Despite there being a need for rapid chargers, they are not a comprehensive solution as they bring about their own limitations. Rapid chargers can charge a standard EV vehicle from 20% to 80% state of charge in approximately 30 minutes at a 50kW output power. However, they are restricted to areas where the supply can sustain a sudden 50kW load. This means that in highly constrained areas such as city centres where many companies and therefore fleets will operate, a costly grid reinforcement is required in order to install rapid chargers and guarantee enough power is available to undertake the process in the allotted time.
For example, if a commercial company has an electric fleet of 20 vehicles, and these vehicles are kept to a tight 24-hour schedule, it is essential that these vehicles are charged quickly. However, if 10 cars are charging simultaneously at a 50kW rapid charge this generates a large demand of around 500kW which many businesses cannot sustain. To complicate matters further, the cost to upgrade a sites capacity to support this demand has been identified to cost anywhere from tens of thousands up to millions of pounds, eroding the economic benefit of upgrading to an EV fleet.
Buffering the cost
One solution is to support rapid EV charging with battery-based energy storage.

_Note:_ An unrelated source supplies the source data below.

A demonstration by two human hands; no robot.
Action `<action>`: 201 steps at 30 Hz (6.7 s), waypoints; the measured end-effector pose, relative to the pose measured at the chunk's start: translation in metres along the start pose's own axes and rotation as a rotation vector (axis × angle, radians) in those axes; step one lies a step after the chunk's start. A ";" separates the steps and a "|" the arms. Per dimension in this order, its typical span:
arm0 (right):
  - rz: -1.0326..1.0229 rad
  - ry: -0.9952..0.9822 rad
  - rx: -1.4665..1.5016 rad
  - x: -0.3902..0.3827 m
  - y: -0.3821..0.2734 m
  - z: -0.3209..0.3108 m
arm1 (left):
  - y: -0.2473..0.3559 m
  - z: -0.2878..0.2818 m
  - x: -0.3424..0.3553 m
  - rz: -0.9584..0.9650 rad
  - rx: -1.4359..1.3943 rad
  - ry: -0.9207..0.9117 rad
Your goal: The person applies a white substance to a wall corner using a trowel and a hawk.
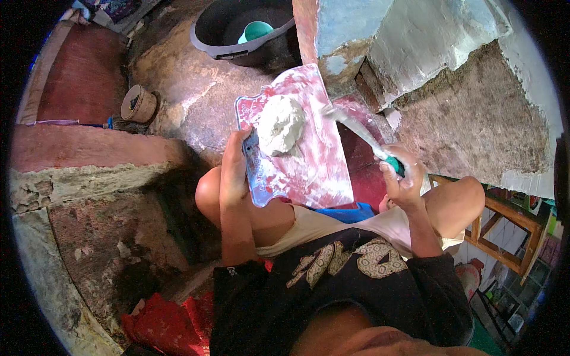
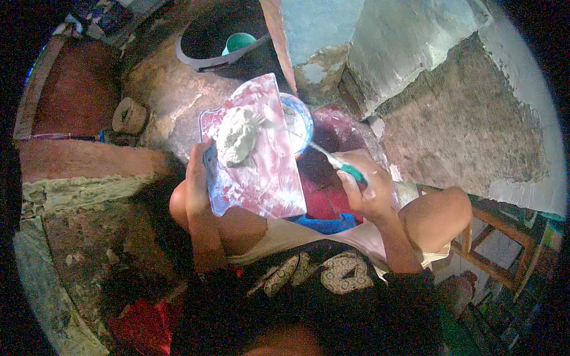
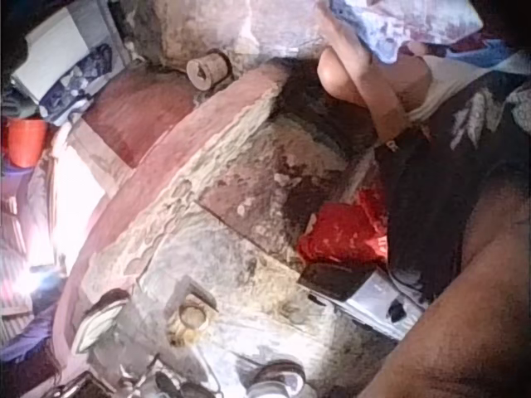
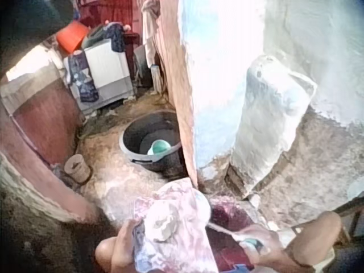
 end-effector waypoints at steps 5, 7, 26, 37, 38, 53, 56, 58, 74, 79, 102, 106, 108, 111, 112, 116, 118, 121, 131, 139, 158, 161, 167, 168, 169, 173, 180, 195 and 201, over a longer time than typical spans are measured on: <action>-0.290 0.011 -0.368 0.007 -0.017 -0.001 | 0.003 0.002 -0.004 -0.065 0.084 -0.008; -0.366 -0.002 -0.517 0.006 -0.017 -0.003 | 0.014 0.027 -0.021 -0.062 -0.030 0.065; 0.138 -0.142 -0.446 -0.035 0.037 -0.051 | 0.034 0.017 -0.015 0.062 -0.215 -0.034; 0.501 -0.202 -0.113 -0.032 0.117 0.038 | 0.073 -0.039 -0.008 0.431 -0.086 0.169; 0.538 -0.224 -0.145 -0.033 0.116 0.046 | 0.070 -0.044 -0.006 0.410 -0.118 0.169; 0.331 -0.211 0.153 0.004 0.020 0.006 | 0.030 -0.010 0.005 0.223 -0.345 0.006; 0.213 -0.253 0.037 0.007 -0.003 -0.001 | 0.020 -0.013 0.017 0.249 -0.196 0.028; 0.348 -0.293 0.044 0.006 0.002 -0.005 | 0.021 -0.002 0.014 0.241 -0.168 0.035; 0.225 -0.278 -0.107 -0.012 0.017 0.012 | 0.034 -0.006 0.000 0.359 -0.087 0.096; 0.251 -0.243 -0.071 -0.011 0.015 0.011 | 0.030 -0.002 0.003 0.373 -0.050 0.039; 0.264 -0.198 -0.176 0.021 0.136 0.084 | 0.050 -0.030 0.006 0.417 -0.226 0.121; 0.368 -0.394 -0.462 0.040 0.165 0.111 | 0.063 -0.053 0.002 0.511 -0.342 0.186; 0.255 -0.525 -0.724 0.059 0.168 0.128 | 0.069 -0.065 0.001 0.554 -0.336 0.193; 0.225 -0.630 -1.081 0.088 0.156 0.150 | 0.068 -0.068 -0.001 0.576 -0.352 0.212; 0.194 -0.628 -1.093 0.096 0.166 0.159 | 0.068 -0.063 0.000 0.566 -0.348 0.217; 0.098 -0.653 -1.087 0.088 0.236 0.210 | 0.064 -0.049 0.006 0.514 -0.342 0.184; 0.047 -0.653 -1.089 0.082 0.236 0.229 | 0.061 -0.055 0.006 0.496 -0.368 0.163; -0.106 -0.657 -1.027 0.072 0.223 0.225 | 0.060 -0.053 0.007 0.515 -0.348 0.209; 0.406 -0.413 -0.070 0.114 0.155 0.152 | 0.021 0.009 -0.005 -0.038 -0.266 -0.048; 1.148 -0.559 1.171 0.033 0.117 0.157 | -0.012 0.044 -0.021 -0.263 0.423 -0.463; 0.160 -1.267 0.273 0.062 0.114 0.114 | -0.020 0.067 -0.028 -0.356 0.831 -0.730; 0.668 -1.031 0.856 0.059 0.144 0.111 | -0.020 0.055 -0.021 -0.306 0.717 -0.635; 0.494 -1.010 1.099 0.083 0.095 0.079 | -0.029 0.032 -0.022 -0.373 0.554 -0.811; 0.425 -1.065 0.989 0.085 0.086 0.077 | -0.028 0.033 -0.026 -0.360 0.513 -0.860; 0.358 -1.119 0.874 0.086 0.076 0.077 | -0.029 0.034 -0.027 -0.347 0.524 -0.875; -0.056 -1.287 0.214 0.084 0.024 0.100 | -0.033 0.031 -0.026 -0.344 0.631 -0.915; -0.084 -1.516 0.251 0.085 0.038 0.121 | -0.032 0.019 -0.017 -0.393 0.465 -0.604; 0.612 -0.849 0.819 0.044 0.155 0.065 | -0.018 0.006 0.000 -0.238 0.286 -0.403; 0.844 -0.384 0.919 0.035 0.169 0.028 | -0.015 0.020 0.002 -0.235 0.399 -0.556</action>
Point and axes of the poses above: each hand's wrist, its own x-axis towards the middle knuckle, its own z-axis out of the palm, y = z × x, the point moved 6 cm from there along x, towards the middle knuckle, and after that the axes turned 10 degrees about z, right-handed, at the moved point
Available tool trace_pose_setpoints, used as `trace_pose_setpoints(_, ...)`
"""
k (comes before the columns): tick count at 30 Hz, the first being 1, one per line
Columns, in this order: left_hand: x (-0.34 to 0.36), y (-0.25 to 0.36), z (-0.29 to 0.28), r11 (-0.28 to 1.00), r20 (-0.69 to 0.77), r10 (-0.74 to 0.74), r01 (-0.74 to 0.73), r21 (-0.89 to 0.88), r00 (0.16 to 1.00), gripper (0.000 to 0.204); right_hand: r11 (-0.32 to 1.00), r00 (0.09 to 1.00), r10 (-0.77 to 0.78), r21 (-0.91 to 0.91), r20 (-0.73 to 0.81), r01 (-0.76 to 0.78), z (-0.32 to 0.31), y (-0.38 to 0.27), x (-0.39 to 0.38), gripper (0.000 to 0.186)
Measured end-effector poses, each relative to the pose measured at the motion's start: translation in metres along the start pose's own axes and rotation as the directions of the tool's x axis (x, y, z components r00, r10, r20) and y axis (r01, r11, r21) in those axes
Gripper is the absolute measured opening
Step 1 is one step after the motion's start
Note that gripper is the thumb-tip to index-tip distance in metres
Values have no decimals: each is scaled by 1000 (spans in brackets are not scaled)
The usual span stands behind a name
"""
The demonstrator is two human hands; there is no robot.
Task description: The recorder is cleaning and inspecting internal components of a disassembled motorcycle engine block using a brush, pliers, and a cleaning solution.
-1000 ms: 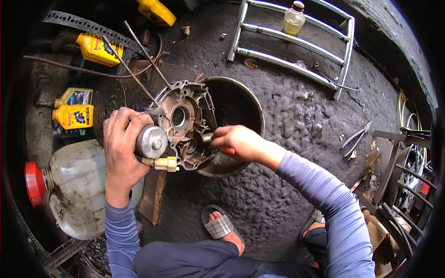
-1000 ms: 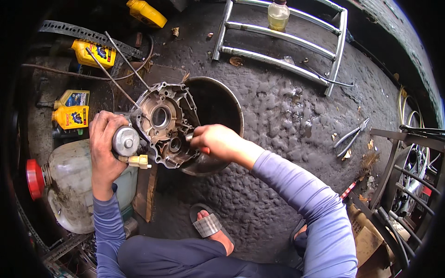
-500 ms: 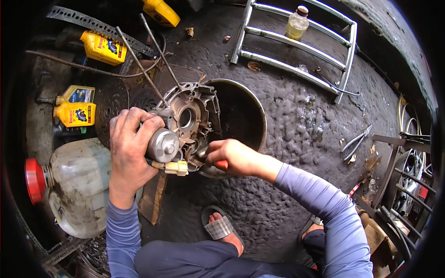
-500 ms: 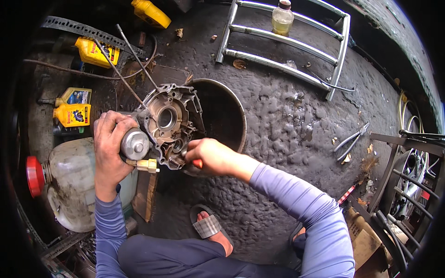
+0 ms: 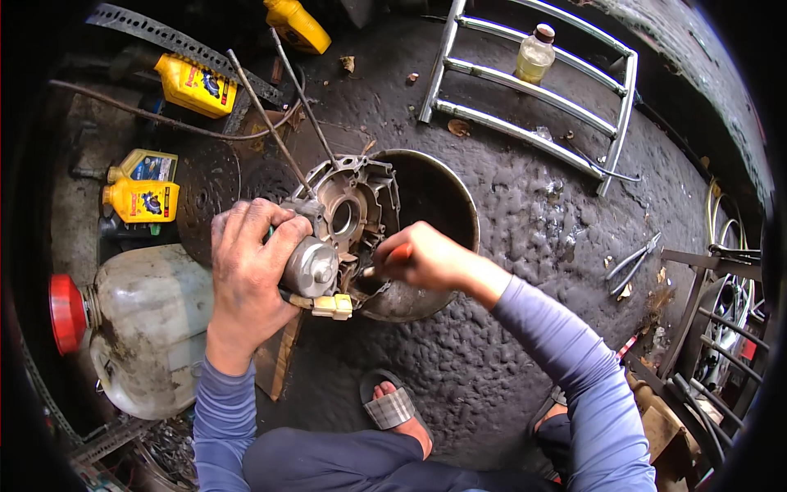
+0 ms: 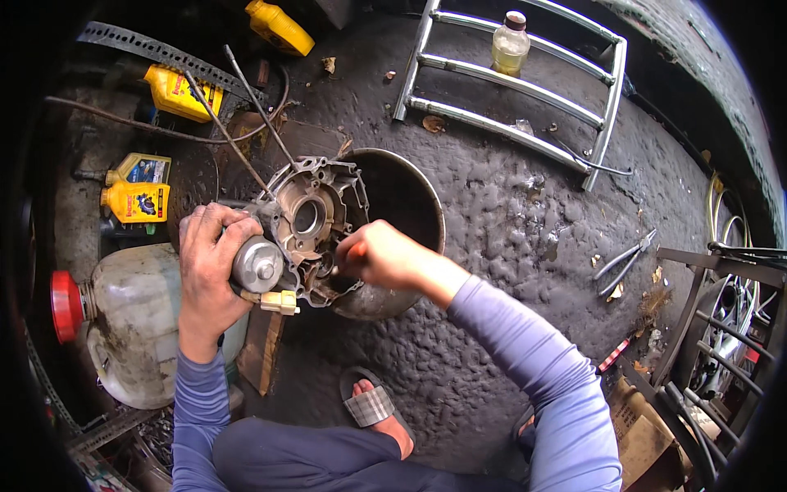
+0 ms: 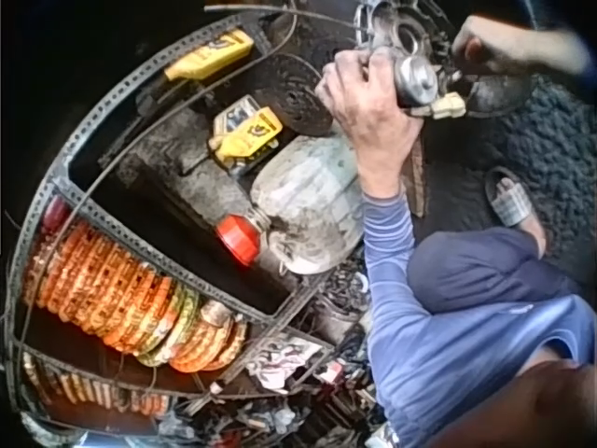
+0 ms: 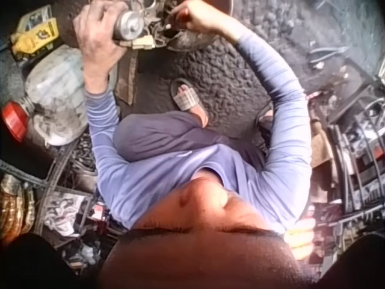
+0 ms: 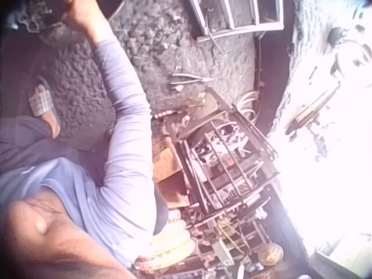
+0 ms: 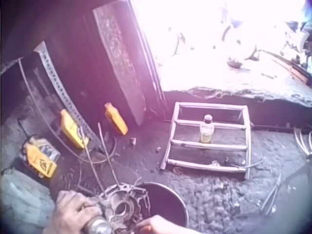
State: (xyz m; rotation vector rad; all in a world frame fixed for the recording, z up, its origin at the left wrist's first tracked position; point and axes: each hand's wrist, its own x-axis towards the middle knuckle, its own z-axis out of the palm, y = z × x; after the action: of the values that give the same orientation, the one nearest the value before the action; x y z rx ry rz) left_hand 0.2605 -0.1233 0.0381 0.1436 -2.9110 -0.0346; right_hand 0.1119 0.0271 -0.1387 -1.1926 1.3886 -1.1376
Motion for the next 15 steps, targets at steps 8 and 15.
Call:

This not only enables a business to charge its fleet from the stored energy when required, negating sudden increases in demand, but it will always supply the highest possible charging rate by utilising stored energy to handle the unexpected ramp up in power. This, therefore, eliminates the need to reinforce the grid in order to deliver a rapid charge, saving on the financial costs and operational disruption that would otherwise occur.
As more people and businesses switch from ICE vehicles to EVs there is a necessity for suitable infrastructure to be in place to accommodate this. As habits will change, and simply filling up at a petrol station will no longer be the norm, many will look to charge their vehicles at places where they stay for long durations, such as offices. Battery buffered EV charging is a cost-effective way of meeting this need as it does not require the disruptive and expensive grid reinforcement that installing multiple rapid chargers does, and also has wider benefits to a business through its energy storage component.